▸ Your instructions:
Omitting the pictures, print every line below exactly as it stands.
==========
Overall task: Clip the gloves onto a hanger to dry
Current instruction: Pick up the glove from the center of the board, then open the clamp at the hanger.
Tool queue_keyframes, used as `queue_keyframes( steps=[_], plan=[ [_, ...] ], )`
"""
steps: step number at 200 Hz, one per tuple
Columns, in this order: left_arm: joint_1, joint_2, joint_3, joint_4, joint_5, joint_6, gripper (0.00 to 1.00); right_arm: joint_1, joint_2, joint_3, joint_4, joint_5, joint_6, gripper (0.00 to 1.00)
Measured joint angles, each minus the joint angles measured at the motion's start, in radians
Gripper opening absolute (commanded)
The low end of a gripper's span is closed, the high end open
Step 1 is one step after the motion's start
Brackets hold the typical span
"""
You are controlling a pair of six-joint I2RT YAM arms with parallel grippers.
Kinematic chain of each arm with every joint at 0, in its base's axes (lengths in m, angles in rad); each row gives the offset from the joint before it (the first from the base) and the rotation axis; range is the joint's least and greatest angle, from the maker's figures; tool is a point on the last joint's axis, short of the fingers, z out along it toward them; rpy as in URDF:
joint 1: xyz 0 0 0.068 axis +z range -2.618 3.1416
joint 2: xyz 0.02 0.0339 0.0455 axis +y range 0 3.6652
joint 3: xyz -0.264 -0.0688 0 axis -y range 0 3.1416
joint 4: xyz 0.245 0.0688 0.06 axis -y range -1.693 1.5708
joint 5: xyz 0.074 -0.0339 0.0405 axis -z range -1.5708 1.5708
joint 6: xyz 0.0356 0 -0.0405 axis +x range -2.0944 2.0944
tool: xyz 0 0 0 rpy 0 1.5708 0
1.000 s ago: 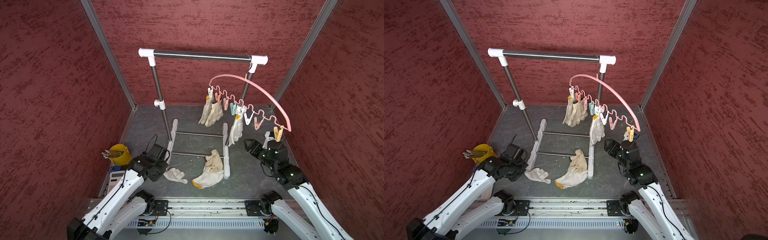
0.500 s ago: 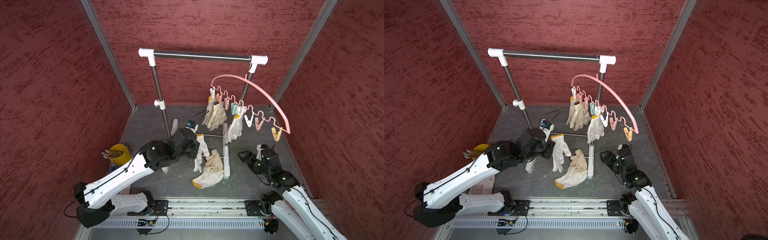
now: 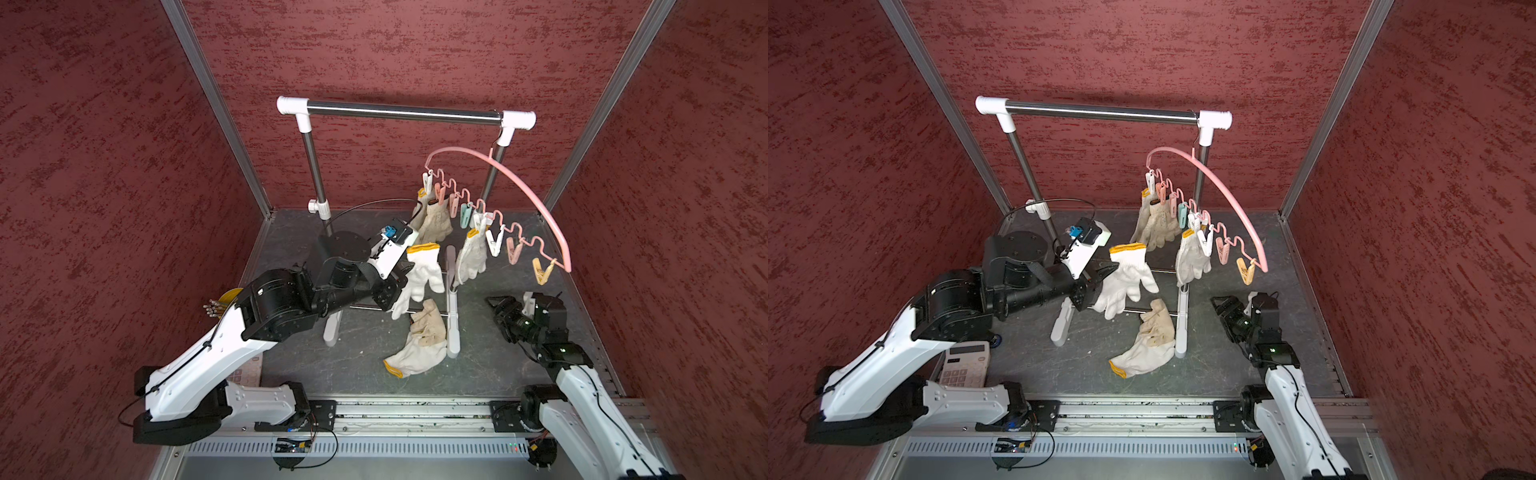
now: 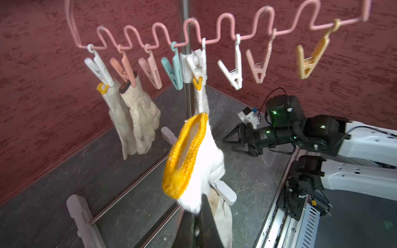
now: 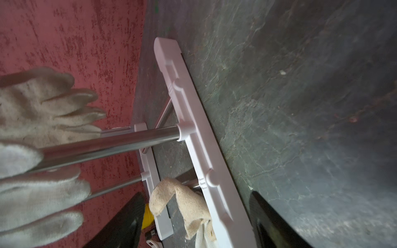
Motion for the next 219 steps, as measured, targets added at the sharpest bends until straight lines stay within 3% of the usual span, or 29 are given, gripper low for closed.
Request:
queue_keyframes(
  steps=[43,91,161,219],
  plan=[
    [-0.032,0.050,0.014,-0.047,0.051,0.032,0.00,-0.130,0.127,0.173,0.017,-0.089,-0.053,0.73],
    [0.011,0.156,0.000,-0.017,0.086,0.011,0.00,-0.270,0.171,0.375,0.060,-0.163,-0.138,0.70],
    [0.072,0.282,0.037,0.087,0.174,-0.095,0.00,-0.283,0.266,0.572,0.290,-0.423,-0.110,0.64],
    [0.107,0.350,0.181,0.128,0.210,-0.200,0.00,-0.283,0.132,0.617,0.340,-0.491,-0.098,0.55]
  ],
)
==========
▸ Your response:
Overall task: Clip the gloves onto a hanger to dry
Current instruction: Pick up the glove from the center of the board, then open the clamp at the hanger.
Tool queue_keyframes, used as `queue_keyframes( steps=[_], plan=[ [_, ...] ], )`
"""
steps: step number at 200 Hz, one per tuple
Columns, in this order: left_arm: joint_1, joint_2, joint_3, joint_4, joint_5, joint_6, gripper (0.00 to 1.00); right_arm: joint_1, joint_2, joint_3, joint_4, joint_5, joint_6, gripper (0.00 to 1.00)
Measured joint angles, each minus the joint angles measured at the motion's start, in radians
Gripper opening absolute (commanded)
The low end of a gripper's span is closed, the high end open
Step 1 is one step after the motion's start
Brackets hold the typical span
"""
You are controlling a pair of six-joint I2RT YAM arms with parallel grippers.
Kinematic chain of each arm with every joint at 0, in its base's axes (lengths in m, angles in rad); each row gives the offset from the joint before it (the first from the base) and the rotation axis; range is the joint's least and greatest angle, from the maker's figures; tool is a point on the last joint's axis, short of the fingers, z out along it toward them; rpy as in URDF:
joint 1: xyz 0 0 0.068 axis +z range -2.618 3.1416
joint 2: xyz 0.02 0.0339 0.0455 axis +y range 0 3.6652
joint 3: xyz -0.264 -0.0688 0 axis -y range 0 3.1416
joint 4: xyz 0.245 0.0688 0.06 axis -y range -1.693 1.5708
joint 5: xyz 0.074 -0.0339 0.0405 axis -z range -1.5708 1.5708
joint 6: xyz 0.0356 0 -0.0405 axis +x range -2.0944 2.0944
tool: xyz 0 0 0 rpy 0 1.5708 0
1.000 s ago: 
0.500 s ago: 
now: 
now: 
now: 
Motion for the next 219 steps, as measured, targets added at the sharpest bends until straight lines stay within 3% of the usual span, or 29 are given, gripper low for closed.
Request:
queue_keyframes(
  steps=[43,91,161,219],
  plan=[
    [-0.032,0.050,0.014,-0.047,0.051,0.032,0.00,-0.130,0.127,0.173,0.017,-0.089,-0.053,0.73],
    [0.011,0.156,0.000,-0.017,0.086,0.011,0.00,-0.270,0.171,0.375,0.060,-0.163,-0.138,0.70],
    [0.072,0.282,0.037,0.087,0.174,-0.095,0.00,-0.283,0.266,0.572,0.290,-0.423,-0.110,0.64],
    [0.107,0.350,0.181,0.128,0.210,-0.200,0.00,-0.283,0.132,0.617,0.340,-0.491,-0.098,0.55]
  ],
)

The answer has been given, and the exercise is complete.